[Exercise directions]: From the line that contains "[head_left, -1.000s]" to the end of the entries, write out every line exactly, including both ends, and nothing more.

[Supplied entries]:
------------------------------------

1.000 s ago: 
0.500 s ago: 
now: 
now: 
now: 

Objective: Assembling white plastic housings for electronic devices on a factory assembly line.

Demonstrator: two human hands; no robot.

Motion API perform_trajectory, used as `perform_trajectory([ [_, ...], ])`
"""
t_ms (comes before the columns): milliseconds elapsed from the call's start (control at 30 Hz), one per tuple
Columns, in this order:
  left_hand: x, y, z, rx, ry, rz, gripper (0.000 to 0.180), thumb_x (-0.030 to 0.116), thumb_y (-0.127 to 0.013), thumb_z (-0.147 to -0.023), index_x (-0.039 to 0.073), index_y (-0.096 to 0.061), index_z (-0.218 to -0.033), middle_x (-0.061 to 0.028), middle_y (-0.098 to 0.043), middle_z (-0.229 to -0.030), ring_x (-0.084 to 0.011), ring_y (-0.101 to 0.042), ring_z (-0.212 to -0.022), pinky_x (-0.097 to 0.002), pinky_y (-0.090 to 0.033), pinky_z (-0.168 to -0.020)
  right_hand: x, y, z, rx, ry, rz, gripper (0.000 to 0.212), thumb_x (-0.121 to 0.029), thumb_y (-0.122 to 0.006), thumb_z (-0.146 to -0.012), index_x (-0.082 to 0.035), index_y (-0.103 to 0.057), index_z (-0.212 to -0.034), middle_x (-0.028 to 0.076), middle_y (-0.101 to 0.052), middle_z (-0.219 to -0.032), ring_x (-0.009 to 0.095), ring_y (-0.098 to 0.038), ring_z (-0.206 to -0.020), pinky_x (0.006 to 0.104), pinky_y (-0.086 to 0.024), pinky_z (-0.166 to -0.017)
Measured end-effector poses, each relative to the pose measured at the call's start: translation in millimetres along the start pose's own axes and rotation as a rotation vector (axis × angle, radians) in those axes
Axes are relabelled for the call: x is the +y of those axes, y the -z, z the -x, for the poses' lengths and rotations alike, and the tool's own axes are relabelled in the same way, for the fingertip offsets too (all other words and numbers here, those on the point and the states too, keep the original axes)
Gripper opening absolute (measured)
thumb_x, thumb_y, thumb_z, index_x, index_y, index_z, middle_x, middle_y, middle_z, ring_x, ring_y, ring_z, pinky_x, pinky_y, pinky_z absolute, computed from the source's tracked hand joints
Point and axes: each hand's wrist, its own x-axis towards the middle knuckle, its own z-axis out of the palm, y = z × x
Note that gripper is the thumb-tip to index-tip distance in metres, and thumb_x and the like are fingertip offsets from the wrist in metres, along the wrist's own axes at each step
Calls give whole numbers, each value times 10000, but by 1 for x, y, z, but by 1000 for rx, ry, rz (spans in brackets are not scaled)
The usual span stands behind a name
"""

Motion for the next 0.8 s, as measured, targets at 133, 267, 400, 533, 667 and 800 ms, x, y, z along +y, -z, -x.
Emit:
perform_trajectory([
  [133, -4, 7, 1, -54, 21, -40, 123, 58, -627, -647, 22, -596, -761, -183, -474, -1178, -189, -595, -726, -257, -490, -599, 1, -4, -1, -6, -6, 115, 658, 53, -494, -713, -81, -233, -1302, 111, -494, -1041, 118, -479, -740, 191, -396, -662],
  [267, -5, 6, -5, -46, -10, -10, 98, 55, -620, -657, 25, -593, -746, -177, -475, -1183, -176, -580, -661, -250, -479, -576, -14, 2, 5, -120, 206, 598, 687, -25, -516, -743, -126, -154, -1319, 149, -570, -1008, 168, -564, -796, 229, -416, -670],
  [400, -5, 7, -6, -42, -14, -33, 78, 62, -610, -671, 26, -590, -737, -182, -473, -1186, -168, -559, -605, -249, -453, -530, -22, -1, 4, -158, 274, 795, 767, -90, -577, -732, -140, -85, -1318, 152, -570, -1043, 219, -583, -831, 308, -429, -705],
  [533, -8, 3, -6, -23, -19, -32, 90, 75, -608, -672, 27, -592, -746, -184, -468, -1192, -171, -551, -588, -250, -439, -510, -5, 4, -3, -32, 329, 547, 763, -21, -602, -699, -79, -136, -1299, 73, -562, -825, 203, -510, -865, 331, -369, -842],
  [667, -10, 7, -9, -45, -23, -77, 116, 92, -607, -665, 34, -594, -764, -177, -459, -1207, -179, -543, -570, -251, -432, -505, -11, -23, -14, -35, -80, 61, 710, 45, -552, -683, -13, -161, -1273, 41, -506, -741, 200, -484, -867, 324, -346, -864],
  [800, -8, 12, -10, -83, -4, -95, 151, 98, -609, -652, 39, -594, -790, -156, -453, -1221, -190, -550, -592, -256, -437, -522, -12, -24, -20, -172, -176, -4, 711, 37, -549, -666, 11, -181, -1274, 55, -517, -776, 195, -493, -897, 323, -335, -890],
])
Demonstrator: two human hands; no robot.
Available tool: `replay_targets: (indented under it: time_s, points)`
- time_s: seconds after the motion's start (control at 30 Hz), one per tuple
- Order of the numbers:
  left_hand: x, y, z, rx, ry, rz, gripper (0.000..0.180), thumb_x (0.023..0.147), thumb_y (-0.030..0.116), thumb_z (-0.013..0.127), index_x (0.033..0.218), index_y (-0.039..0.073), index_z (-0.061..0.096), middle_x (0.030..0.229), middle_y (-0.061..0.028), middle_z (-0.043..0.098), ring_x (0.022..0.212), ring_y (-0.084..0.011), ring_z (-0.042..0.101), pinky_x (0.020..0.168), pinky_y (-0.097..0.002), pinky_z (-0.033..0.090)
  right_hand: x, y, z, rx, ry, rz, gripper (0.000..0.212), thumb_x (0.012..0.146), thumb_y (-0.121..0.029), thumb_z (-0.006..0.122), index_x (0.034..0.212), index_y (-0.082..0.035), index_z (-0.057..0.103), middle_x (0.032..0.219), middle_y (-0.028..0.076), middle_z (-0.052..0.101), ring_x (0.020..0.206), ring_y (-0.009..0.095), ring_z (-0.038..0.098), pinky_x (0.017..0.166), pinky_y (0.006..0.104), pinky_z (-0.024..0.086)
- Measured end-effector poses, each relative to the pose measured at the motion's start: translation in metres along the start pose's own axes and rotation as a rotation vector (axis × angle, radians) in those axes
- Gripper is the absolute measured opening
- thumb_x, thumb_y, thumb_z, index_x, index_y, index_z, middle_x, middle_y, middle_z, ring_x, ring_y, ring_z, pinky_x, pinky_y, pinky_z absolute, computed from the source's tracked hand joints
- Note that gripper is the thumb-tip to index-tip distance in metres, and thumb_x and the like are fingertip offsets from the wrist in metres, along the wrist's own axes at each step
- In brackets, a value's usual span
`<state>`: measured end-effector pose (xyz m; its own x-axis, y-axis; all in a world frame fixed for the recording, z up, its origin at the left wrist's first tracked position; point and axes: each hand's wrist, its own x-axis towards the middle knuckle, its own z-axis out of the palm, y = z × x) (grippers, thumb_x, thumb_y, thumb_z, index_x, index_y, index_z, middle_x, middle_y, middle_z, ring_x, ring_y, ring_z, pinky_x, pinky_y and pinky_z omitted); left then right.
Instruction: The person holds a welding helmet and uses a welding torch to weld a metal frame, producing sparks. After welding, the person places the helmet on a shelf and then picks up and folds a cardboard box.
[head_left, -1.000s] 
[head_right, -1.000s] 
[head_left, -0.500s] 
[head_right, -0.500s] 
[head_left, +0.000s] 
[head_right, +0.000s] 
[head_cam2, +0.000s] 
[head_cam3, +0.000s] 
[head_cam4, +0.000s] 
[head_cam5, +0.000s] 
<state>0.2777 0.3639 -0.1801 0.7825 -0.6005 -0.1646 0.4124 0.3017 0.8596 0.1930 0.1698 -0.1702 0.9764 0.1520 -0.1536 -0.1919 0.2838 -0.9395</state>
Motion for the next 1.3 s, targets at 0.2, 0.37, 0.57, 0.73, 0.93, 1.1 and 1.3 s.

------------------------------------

[Solution]:
[head_left, -1.000s] 
[head_right, -1.000s] 
[head_left, -0.500s] 
[head_right, -0.500s] 
[head_left, +0.000s] 
[head_right, +0.000s] 
[head_cam2, +0.000s] 
[head_cam3, +0.000s] 
[head_cam4, +0.000s] 
[head_cam5, +0.000s] 
<state>0.2777 0.3639 -0.1801 0.7825 -0.6005 -0.1646 0.4124 0.3017 0.8596 0.1930 0.1698 -0.1702 0.9764 0.1520 -0.1536 -0.1919 0.2838 -0.9395</state>
Motion for the next 1.3 s, targets at 0.2, 0.37, 0.57, 0.73, 0.93, 1.1 and 1.3 s.

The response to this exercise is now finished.